_What to do:_ Drop every picture, then transcribe the remaining data exactly.
━━━━━━━━━━━━━━━━━━━━
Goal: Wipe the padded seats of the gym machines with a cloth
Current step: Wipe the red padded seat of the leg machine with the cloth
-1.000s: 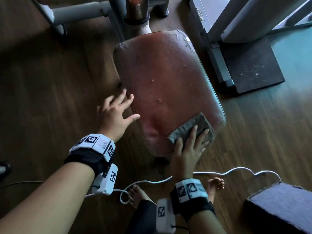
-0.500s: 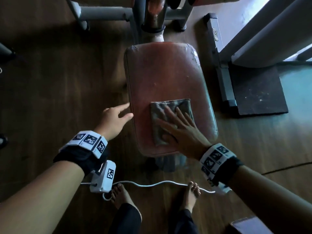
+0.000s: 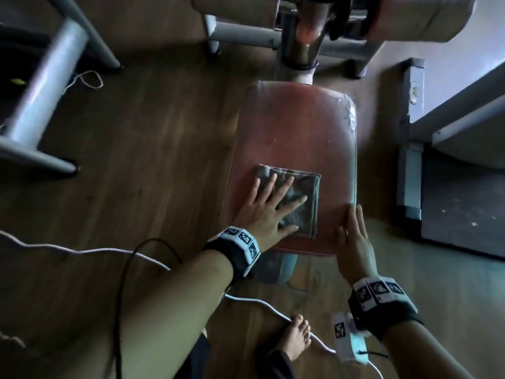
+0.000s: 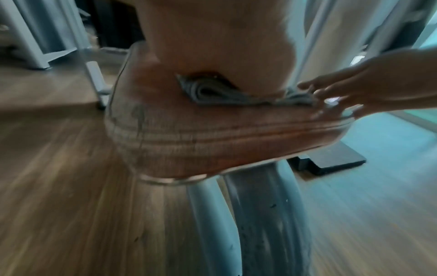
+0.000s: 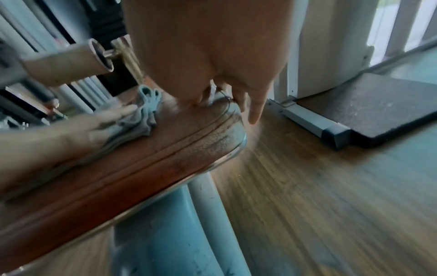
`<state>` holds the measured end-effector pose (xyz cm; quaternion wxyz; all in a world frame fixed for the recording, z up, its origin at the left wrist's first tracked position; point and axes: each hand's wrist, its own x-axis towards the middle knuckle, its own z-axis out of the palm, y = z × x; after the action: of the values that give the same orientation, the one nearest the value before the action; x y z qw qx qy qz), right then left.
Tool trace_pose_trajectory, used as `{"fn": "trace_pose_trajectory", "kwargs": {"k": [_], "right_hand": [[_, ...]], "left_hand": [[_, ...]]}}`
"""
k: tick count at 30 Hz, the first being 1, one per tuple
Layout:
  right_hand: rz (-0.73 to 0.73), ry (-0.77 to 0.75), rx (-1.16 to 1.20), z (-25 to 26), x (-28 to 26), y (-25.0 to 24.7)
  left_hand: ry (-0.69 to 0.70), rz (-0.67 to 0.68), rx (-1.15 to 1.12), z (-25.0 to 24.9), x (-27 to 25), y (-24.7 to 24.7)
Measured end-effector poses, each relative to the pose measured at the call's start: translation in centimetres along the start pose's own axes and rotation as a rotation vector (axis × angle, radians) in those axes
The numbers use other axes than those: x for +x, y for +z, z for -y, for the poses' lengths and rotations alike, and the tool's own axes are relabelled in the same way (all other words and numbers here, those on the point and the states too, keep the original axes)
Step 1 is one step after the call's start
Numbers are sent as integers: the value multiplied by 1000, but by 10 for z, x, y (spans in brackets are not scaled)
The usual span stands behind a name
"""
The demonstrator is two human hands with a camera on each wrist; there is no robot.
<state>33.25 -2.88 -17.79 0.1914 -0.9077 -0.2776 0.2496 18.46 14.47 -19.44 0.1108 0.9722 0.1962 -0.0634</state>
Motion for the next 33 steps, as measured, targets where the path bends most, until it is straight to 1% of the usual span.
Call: {"fn": "trace_pose_trajectory", "kwargs": {"k": [3,6,8,11,14,17,20,21,24,25,27,29,31,33], "right_hand": [[44,-25,5,-9,3,-2],[72,-69,-6,-18,2,-5],[90,-80,-5,-21,2,-7],[110,-88,-1,-23,2,-8],[113,-88,21,-25,2,-6],[112,-97,24,-25,2,-5],[108,-101,15,-24,2,-4],[107,-102,13,-24,1,-4],[104,-102,6,-24,1,-3],[103,-98,2,-24,1,-2],[101,-88,-4,-23,1,-1],[95,-85,-4,-23,1,0],[86,-88,-5,-24,0,1],[77,-87,-1,-25,0,2]], "left_hand": [[-59,-22,4,0,-12,4],[-145,-49,-34,4,-37,2],[-212,-103,-131,8,-61,2],[-300,-231,-357,13,-103,10],[-378,-312,-552,9,-126,17],[-418,-390,-649,-6,-124,16],[-543,-480,-827,-20,-113,13],[-580,-522,-853,-23,-110,15],[-672,-650,-824,-30,-103,23],[-724,-675,-813,-31,-101,26],[-869,-673,-864,-32,-100,36],[-976,-634,-988,-29,-101,46],[-978,-556,-1100,-26,-101,55],[-976,-452,-1121,-29,-99,58]]}}
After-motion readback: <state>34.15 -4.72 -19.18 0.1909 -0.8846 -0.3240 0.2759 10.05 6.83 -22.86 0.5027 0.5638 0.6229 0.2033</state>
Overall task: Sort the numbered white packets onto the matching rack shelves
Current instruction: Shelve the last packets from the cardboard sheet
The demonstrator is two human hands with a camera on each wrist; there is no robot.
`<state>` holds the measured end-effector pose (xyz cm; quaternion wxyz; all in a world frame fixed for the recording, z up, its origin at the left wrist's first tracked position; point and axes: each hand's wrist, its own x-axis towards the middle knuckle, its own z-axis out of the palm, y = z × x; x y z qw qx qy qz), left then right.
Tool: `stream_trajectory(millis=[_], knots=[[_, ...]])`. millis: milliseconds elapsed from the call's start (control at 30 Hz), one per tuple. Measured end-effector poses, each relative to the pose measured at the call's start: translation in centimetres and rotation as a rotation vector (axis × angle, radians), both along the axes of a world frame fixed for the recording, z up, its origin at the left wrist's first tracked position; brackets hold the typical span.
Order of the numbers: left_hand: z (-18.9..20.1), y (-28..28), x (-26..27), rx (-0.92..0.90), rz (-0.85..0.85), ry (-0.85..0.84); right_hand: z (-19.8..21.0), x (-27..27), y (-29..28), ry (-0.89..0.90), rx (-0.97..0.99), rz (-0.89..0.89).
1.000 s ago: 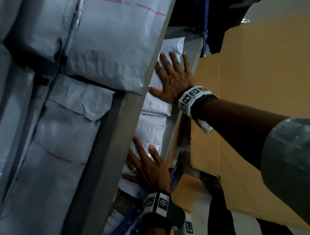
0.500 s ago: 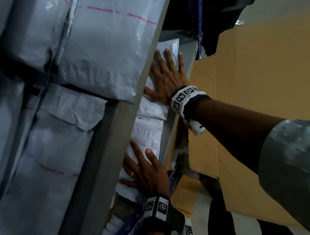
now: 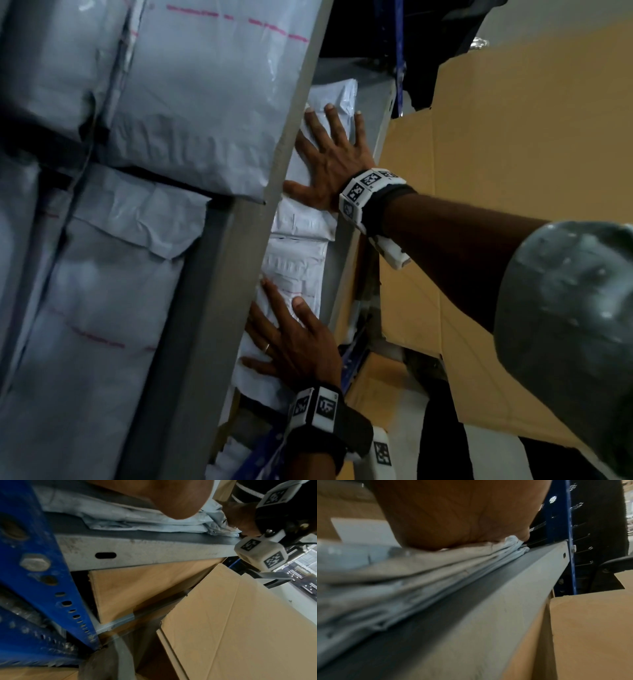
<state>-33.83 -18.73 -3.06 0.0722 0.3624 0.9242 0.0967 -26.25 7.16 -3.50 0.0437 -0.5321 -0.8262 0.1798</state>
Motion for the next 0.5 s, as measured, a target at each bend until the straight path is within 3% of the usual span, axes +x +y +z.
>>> stream_trajectory(millis=[233, 367, 500], knots=[[2.1, 1.7, 0.8, 0.140, -0.020, 0.025, 4.1, 3.6, -3.7, 0.244, 0.048, -0.118], [4.2, 2.8, 2.9, 0.260, -0.035, 0.017, 5.7, 9.1, -8.8, 0.390, 0.011, -0.260], [8.0, 3.1, 6.6, 0.361, -0.124, -0.100, 9.3, 15.8, -15.9, 0.502, -0.057, -0.382]])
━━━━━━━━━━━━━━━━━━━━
_Response area:_
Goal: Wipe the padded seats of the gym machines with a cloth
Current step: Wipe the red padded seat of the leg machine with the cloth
-1.000s: 
-0.500s: 
+0.000s: 
+0.000s: 
+0.000s: 
`<state>` holds the measured end-effector pose (xyz cm; quaternion wxyz; all in a world frame fixed for the recording, z up, its origin at the left wrist's first tracked position; point and axes: each hand's wrist, its own x-axis towards the middle knuckle, its own z-axis out of the palm, y = z × x; after the action: of the values that give the same orientation, the one nearest the value before the action; x y z qw qx qy qz), right then left.
Tool trace_pose_trajectory, used as `{"fn": "trace_pose_trajectory", "kwargs": {"k": [_], "right_hand": [[_, ...]], "left_hand": [[_, ...]]}}`
"""
k: tick count at 30 Hz, the first being 1, one per tuple
Layout:
  right_hand: rz (-0.73 to 0.73), ry (-0.77 to 0.75), rx (-1.16 to 1.20), z (-25 to 26), x (-28 to 26), y (-25.0 to 24.7)
  left_hand: ry (-0.69 to 0.70), rz (-0.67 to 0.68), rx (-1.15 to 1.12), z (-25.0 to 24.9), x (-27 to 25), y (-24.7 to 24.7)
Measured end-effector poses, each relative to the pose measured at the call's start: translation in centimetres along the start pose's own axes and rotation as a rotation vector (axis × angle, radians) in those axes
The numbers use other axes than those: x for +x, y for +z, z for -y, for the poses' lengths and rotations alike, and the tool's own axes are relabelled in the same way (all other words and numbers here, those on the point and the states too, keep the original axes)
Step 1 is one step after the call's start
Numbers are sent as integers: the value multiplied by 1000, but by 10 for z, x, y (spans in brackets are not scaled)
The usual span stands behind a name
"""
The demonstrator is two human hands with a camera on each wrist; there is no robot.
<state>33.25 -2.88 -17.79 0.1914 -0.9077 -0.2776 0.2496 18.46 14.47 -19.44 0.1108 0.9722 0.1962 -0.0634</state>
Motion for the next 33 steps, as measured, targets where the path bends most, until it is straight to 1% of the usual span.
Call: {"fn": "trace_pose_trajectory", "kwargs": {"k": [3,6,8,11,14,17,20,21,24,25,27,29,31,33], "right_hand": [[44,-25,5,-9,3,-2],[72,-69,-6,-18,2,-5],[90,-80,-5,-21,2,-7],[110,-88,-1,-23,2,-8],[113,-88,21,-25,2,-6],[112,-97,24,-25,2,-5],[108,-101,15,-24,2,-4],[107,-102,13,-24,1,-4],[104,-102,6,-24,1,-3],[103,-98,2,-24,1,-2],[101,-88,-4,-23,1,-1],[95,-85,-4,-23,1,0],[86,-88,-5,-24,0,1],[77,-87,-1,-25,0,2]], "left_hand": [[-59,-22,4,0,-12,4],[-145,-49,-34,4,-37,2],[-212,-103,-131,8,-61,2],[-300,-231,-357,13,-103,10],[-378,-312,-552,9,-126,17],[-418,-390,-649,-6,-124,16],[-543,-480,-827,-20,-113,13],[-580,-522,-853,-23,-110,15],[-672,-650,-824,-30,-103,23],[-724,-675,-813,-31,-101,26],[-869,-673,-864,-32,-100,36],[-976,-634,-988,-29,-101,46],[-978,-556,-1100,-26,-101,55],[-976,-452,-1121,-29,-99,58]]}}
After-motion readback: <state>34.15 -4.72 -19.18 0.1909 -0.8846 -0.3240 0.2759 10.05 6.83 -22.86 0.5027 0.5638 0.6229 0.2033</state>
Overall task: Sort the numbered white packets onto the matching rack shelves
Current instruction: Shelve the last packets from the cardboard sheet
The demonstrator is two human hands with a camera on each wrist; there is no robot.
`<state>` holds the measured end-effector pose (xyz cm; quaternion wxyz; all in a world frame fixed for the recording, z up, its origin at the left wrist's first tracked position; point and axes: each hand's wrist, its own x-axis towards the middle knuckle, its own z-axis out of the palm, y = z × x; x y z qw qx qy qz), left then right.
Tool: `stream_trajectory(millis=[_], knots=[[_, ...]])`. millis: milliseconds elapsed from the call's start (control at 30 Hz), one per tuple. Measured end-effector poses, each relative to the pose measured at the call's start: translation in centimetres and rotation as a rotation vector (axis × angle, radians), both along the axes of a world frame fixed for the recording, z up, its origin at the left wrist's first tracked position; brackets hold the typical span.
Order of the numbers: left_hand: z (-18.9..20.1), y (-28..28), x (-26..27), rx (-0.92..0.90), rz (-0.85..0.85), ry (-0.85..0.84); right_hand: z (-19.8..21.0), x (-27..27), y (-29..28), ry (-0.89..0.90), rx (-0.97..0.99), rz (-0.89..0.89).
1.000 s ago: 
0.500 s ago: 
now: 
<state>-33.83 -18.73 -3.06 0.0722 0.3624 0.9242 0.0967 -26.25 7.16 -3.50 0.0437 -0.5321 -0.8262 0.1798</state>
Motion for the next 0.5 s, as measured, a target at each bend until the straight path is within 3% of the usual span, axes +x +y +z.
>>> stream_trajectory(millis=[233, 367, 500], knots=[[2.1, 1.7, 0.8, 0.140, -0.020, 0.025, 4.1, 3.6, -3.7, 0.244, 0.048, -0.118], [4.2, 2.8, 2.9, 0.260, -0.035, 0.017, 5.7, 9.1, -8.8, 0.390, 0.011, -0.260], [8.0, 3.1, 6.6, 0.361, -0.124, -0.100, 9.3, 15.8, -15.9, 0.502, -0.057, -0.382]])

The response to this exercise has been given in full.